I think ML approaches are not well suited here - or at least there are still huge problems between non-germanic/Latin languages that have yet to be approached. (My background: white Australian, not a linguist, know a little Vietnamese, know a very tiny bit about indigenous Australian languages based on chatting with friends who studied that area)

I continually see consumer-facing ml approaches (FB, Google) give terrible Vietnamese translations because they assume all of the context needed for a translation is available in the text. In general this is not the case. In Vietnamese this is hugely obvious because their pronoun system is largely based on 3rd person relationships ("sister walks down the street", "boyfriend loves girlfriend"), which is impossible to map to/from English 2nd person ("you walk down the street", "I love you") without basically a full conscious intelligence. Even FB, which is in a unique circumstance of actually having a lot of the requisite relationship data between people available to it, does a terrible job at this.

My (tiny) understanding of the incredibly rich kinship systems in indigenous Australian cultures suggests that this would be a huge issue there as well, assuming these complexities are also present in their languages. (...OP? :) )

Ahh this is a super useful comment. Thanks for the insight. I will think about how I can get more language pairs too.

I did just finish my first ML CV project recently so kind of in the head space.

If you are from FNQ, i had heard somewhere there are grants available from qld gov for language initiatives. Did a which search and found one here [0].

I know grant applications can be a real pita, but from the face of it sounds like you could be eligible (just in case you were not already aware).

[0] https://www.datsip.qld.gov.au/programs-initiatives/grants/in...

Good thinking, I imagine that it would be a grant worthy project..

I personally prefer to stay away from funding and will do this project in my spare time.

Though, once there is a big enough team, and they vote that the project deserves funding, I'd be happy to investigate it.

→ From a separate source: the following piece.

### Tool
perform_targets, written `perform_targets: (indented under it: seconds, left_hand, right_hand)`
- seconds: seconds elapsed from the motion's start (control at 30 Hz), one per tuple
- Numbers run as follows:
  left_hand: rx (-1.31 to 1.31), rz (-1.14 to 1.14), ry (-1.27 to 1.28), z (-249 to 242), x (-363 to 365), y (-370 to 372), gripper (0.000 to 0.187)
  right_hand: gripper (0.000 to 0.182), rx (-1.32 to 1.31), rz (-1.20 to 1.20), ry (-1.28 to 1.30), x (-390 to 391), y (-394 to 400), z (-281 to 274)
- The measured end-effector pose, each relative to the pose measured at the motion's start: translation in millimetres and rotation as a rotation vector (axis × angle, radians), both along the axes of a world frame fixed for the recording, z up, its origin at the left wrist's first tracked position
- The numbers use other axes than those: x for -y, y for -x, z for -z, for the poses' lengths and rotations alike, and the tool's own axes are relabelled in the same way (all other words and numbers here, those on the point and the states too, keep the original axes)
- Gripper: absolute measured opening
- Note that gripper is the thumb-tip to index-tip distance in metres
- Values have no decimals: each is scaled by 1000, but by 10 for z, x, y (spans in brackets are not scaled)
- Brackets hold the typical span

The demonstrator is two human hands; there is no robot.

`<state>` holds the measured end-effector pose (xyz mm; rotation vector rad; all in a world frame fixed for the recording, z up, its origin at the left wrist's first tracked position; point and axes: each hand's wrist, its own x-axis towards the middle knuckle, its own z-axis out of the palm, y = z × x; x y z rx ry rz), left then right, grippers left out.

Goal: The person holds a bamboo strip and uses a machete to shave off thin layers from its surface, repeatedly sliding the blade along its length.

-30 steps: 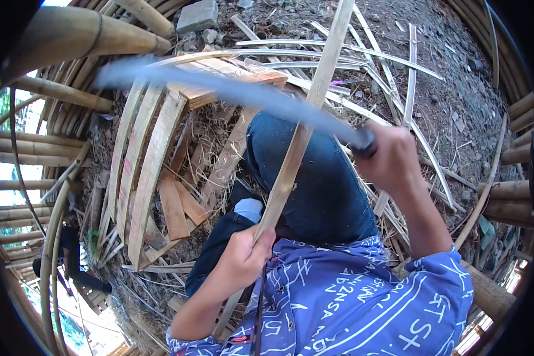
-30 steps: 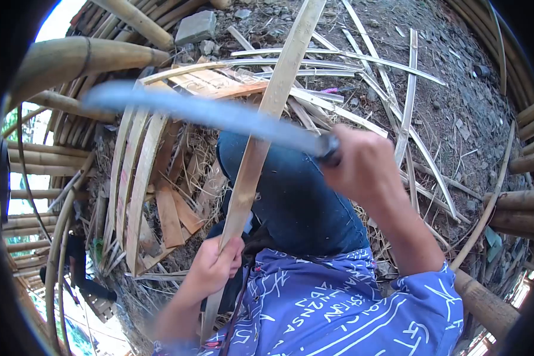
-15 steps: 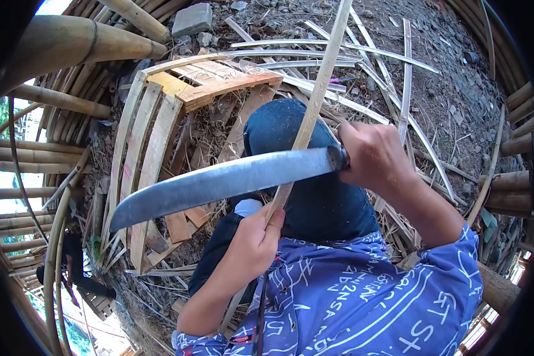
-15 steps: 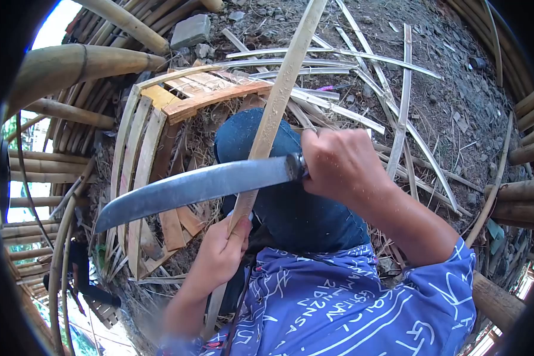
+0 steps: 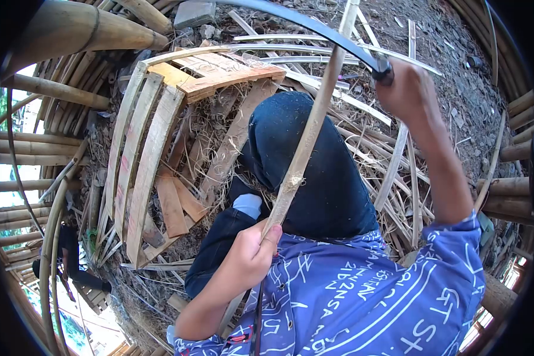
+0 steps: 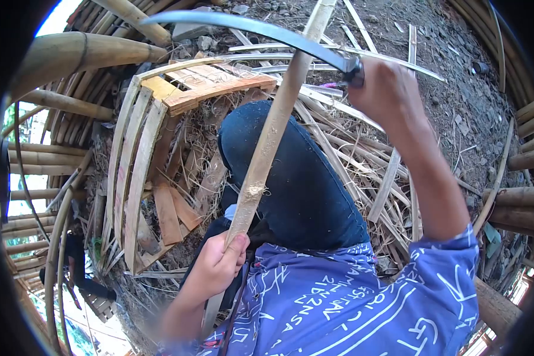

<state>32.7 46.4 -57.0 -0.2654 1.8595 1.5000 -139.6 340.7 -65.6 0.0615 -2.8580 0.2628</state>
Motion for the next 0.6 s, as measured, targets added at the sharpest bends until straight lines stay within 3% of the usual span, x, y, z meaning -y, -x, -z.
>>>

Great initiative that will have significant impact by making translations available to all, including journalists, governmentS, lawyers, courts and merchants. And of course it will give kids one more reason to contextualise aboriginality as first class citizenship.

Have you looked into affiliations with unis and education departments?

Great ideas.

Current plan will be to finish one whole dictionary.

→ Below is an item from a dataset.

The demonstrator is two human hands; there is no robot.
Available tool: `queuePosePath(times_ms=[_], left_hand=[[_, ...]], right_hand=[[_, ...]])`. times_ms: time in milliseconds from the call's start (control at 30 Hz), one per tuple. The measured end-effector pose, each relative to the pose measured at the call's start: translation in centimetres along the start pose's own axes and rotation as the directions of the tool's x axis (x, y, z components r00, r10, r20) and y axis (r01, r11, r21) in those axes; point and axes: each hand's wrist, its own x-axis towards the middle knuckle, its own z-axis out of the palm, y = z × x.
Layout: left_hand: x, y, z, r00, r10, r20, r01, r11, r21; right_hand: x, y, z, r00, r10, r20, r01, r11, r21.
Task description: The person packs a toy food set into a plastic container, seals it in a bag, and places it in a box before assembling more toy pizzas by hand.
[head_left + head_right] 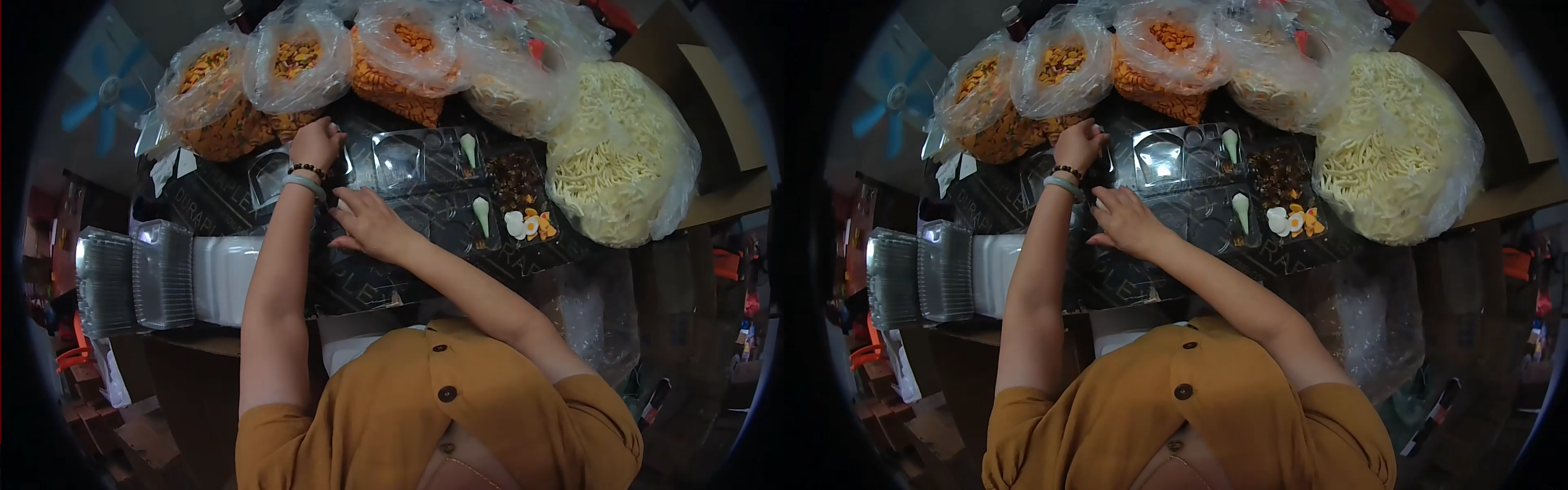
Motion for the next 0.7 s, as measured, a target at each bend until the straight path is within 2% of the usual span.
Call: queuePosePath(times_ms=[67,100,167,200,267,300,367,400,467,600,667,700], left_hand=[[-0.6,0.7,0.0,1.000,-0.017,-0.004,0.018,0.991,0.134],[-0.5,0.5,0.3,1.000,-0.011,0.000,0.011,0.991,0.135],[-0.3,-0.1,0.9,0.998,0.053,0.044,-0.065,0.931,0.360],[-0.3,0.1,0.7,0.997,0.062,0.047,-0.075,0.930,0.361],[-0.8,0.2,-0.3,0.996,0.068,0.050,-0.078,0.966,0.246],[-1.2,0.1,-1.0,0.996,0.076,0.052,-0.087,0.965,0.247],[-2.8,0.7,-1.8,0.986,0.149,-0.078,-0.135,0.978,0.156],[-4.1,1.8,-2.2,0.980,0.194,-0.049,-0.186,0.974,0.129],[-7.5,4.0,-2.7,0.958,0.286,0.002,-0.286,0.958,0.031],[-13.6,8.7,-0.1,0.867,0.497,0.029,-0.485,0.856,-0.182],[-15.1,10.4,0.8,0.849,0.525,0.062,-0.498,0.833,-0.243],[-15.6,10.9,1.3,0.842,0.539,0.028,-0.519,0.822,-0.233]], right_hand=[[-0.5,0.1,0.5,0.997,-0.074,-0.038,0.071,0.994,-0.079],[-0.6,-0.1,0.3,0.997,-0.070,-0.044,0.066,0.994,-0.081],[-1.0,-0.4,-0.5,0.994,0.022,-0.103,-0.016,0.998,0.056],[-1.4,-0.4,-1.4,0.993,0.026,-0.111,-0.020,0.998,0.053],[-3.1,-0.2,-4.6,0.971,0.131,-0.199,-0.111,0.988,0.109],[-4.3,0.2,-6.6,0.947,0.181,-0.264,-0.168,0.983,0.072],[-7.8,1.8,-11.1,0.879,0.246,-0.409,-0.294,0.954,-0.058],[-9.7,2.8,-13.3,0.835,0.252,-0.490,-0.362,0.921,-0.143],[-13.9,5.6,-16.3,0.769,0.338,-0.543,-0.541,0.797,-0.269],[-18.2,9.7,-18.6,0.764,0.460,-0.453,-0.621,0.716,-0.320],[-18.4,10.0,-19.0,0.821,0.416,-0.391,-0.542,0.785,-0.302],[-18.2,9.0,-19.2,0.714,0.572,-0.405,-0.632,0.775,-0.019]])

Then find the second most popular dictionary.

Once two are fully integrated, I will do a bit of promotion to the places you mentioned.

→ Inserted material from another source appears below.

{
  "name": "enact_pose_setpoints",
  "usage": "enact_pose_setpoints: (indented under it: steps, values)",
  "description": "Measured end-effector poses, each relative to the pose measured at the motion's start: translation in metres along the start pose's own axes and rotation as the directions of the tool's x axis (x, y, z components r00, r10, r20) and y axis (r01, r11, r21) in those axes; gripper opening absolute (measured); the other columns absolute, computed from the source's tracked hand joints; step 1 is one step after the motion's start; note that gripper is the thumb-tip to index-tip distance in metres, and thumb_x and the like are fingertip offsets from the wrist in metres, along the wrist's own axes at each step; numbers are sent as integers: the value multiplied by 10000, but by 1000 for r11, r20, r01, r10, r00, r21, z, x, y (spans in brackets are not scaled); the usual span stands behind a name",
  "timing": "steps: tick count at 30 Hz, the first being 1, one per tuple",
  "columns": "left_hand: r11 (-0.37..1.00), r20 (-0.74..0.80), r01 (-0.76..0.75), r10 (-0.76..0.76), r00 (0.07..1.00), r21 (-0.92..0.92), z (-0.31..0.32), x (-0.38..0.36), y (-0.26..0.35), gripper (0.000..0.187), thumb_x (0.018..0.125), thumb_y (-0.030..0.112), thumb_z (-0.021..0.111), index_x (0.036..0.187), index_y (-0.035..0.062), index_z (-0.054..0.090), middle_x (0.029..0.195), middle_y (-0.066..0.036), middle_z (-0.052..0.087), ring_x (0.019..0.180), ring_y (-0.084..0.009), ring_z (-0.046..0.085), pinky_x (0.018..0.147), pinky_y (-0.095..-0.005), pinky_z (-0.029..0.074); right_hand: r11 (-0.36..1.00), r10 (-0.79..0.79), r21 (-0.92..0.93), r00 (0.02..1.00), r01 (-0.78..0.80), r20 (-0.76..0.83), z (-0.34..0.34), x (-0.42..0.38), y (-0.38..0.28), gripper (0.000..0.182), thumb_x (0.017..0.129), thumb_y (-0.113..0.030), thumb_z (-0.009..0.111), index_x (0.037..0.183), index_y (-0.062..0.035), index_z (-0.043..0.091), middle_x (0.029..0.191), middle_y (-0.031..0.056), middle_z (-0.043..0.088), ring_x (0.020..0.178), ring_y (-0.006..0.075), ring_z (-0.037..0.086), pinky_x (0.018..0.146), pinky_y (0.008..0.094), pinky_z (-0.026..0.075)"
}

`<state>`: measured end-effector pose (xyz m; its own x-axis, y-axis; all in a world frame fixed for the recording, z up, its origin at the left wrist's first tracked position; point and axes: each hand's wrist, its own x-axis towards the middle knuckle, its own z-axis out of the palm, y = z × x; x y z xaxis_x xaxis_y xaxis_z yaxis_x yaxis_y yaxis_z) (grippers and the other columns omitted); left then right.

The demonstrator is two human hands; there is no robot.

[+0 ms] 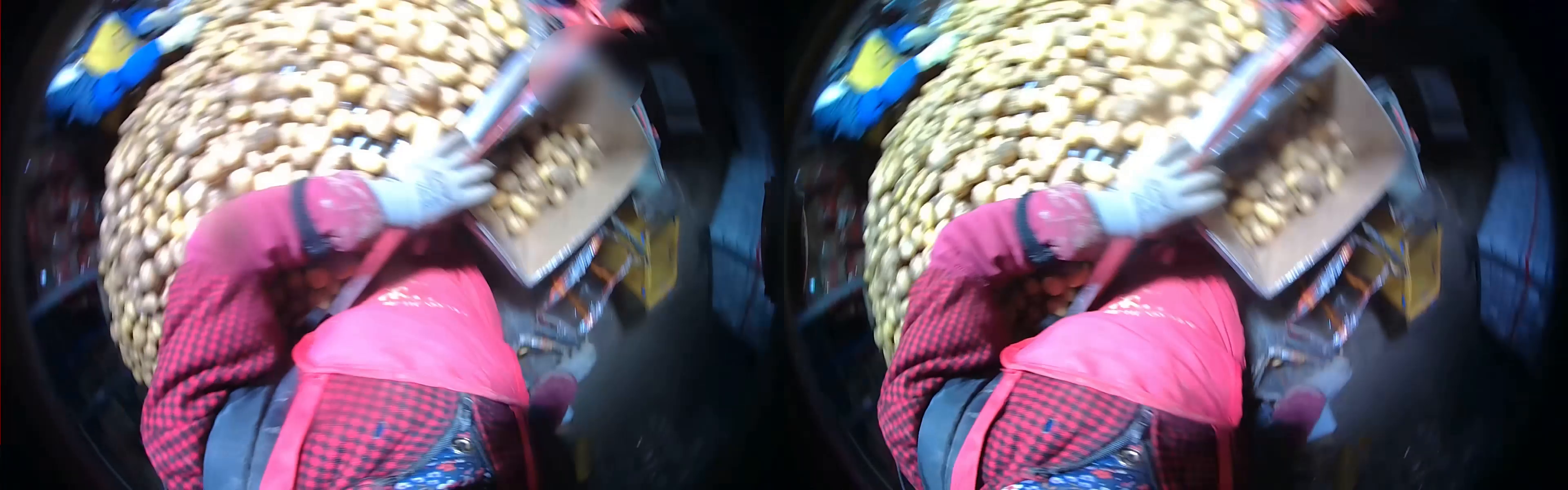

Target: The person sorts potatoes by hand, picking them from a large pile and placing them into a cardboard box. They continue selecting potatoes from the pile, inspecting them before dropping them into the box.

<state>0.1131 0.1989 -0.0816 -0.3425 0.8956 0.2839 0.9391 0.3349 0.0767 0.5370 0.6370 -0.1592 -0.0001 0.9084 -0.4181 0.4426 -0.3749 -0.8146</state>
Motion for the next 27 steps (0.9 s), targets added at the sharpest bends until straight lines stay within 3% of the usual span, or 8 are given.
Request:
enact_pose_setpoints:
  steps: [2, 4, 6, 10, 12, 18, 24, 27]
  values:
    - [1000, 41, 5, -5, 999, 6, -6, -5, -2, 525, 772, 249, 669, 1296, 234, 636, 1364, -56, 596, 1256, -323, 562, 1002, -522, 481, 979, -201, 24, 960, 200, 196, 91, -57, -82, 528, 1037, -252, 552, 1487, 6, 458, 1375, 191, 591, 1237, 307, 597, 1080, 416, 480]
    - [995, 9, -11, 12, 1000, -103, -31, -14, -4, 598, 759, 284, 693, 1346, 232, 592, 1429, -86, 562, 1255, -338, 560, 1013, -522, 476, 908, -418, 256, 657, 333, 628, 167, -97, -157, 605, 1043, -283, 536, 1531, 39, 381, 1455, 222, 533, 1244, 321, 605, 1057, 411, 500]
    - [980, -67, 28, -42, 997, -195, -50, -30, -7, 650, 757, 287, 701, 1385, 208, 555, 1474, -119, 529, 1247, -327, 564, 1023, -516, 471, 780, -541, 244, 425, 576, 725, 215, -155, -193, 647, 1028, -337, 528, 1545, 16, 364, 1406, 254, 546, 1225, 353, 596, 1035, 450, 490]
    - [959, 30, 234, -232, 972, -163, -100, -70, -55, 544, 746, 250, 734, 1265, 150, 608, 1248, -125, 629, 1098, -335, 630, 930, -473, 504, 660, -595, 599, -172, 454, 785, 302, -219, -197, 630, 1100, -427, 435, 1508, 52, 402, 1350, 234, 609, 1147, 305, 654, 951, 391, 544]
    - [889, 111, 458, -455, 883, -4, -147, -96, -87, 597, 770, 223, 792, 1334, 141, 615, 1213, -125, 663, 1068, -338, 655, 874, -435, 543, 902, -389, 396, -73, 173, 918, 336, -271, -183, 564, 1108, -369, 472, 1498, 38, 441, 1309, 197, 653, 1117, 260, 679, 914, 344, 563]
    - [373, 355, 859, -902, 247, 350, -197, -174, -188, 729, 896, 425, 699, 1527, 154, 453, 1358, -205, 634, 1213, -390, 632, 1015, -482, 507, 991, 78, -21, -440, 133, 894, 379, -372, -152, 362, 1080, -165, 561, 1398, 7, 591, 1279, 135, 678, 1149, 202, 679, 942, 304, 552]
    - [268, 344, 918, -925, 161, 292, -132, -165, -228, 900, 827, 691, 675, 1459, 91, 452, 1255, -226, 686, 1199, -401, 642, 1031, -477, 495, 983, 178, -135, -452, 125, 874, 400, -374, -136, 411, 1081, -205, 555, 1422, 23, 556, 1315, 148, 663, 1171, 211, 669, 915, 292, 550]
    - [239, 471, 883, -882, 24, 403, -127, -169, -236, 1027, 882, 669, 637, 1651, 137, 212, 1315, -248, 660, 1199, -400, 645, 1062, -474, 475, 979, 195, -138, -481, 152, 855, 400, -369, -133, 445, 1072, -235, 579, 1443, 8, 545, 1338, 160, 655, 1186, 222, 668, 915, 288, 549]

And hopefully just network everyone who is interested in thoroughly digitising the tribal dialects.

As having dabbled in NN's,speech,language recognition, I feel rightly ashamed that Aboriginal langauge has never crossed my mind (ever!); That's not the worse part,, I'm a native of Australia :(

Hey mate, part of me posting this here was to find other Aboriginal programmers, as I've only ever met one other in my life.

I was thinking of putting together a group chat somewhere if you are interested in joining.

Absolutely, would really appreciate access to a group chat.. I can organize free hosting/servers if it helps

please msg me

can't send you a message.

Email me at thomasalwyndavis@gmail.com

Commendable effort, but do I understand correctly that you're just doing word-for-word replacements? If so, the end result will not be at all grammatical, since you're missing the case markings and inflections required in most Aboriginal languages.

Yeah, the translation hasn't quite been massaged yet. The next steps are;

1) Complete copying the dictionary in

2) Add more variations of words e.g. hi, hello, gday

3) Add a probability matcher that looks for % matches of liklihood e.g. house != hosue (0.75)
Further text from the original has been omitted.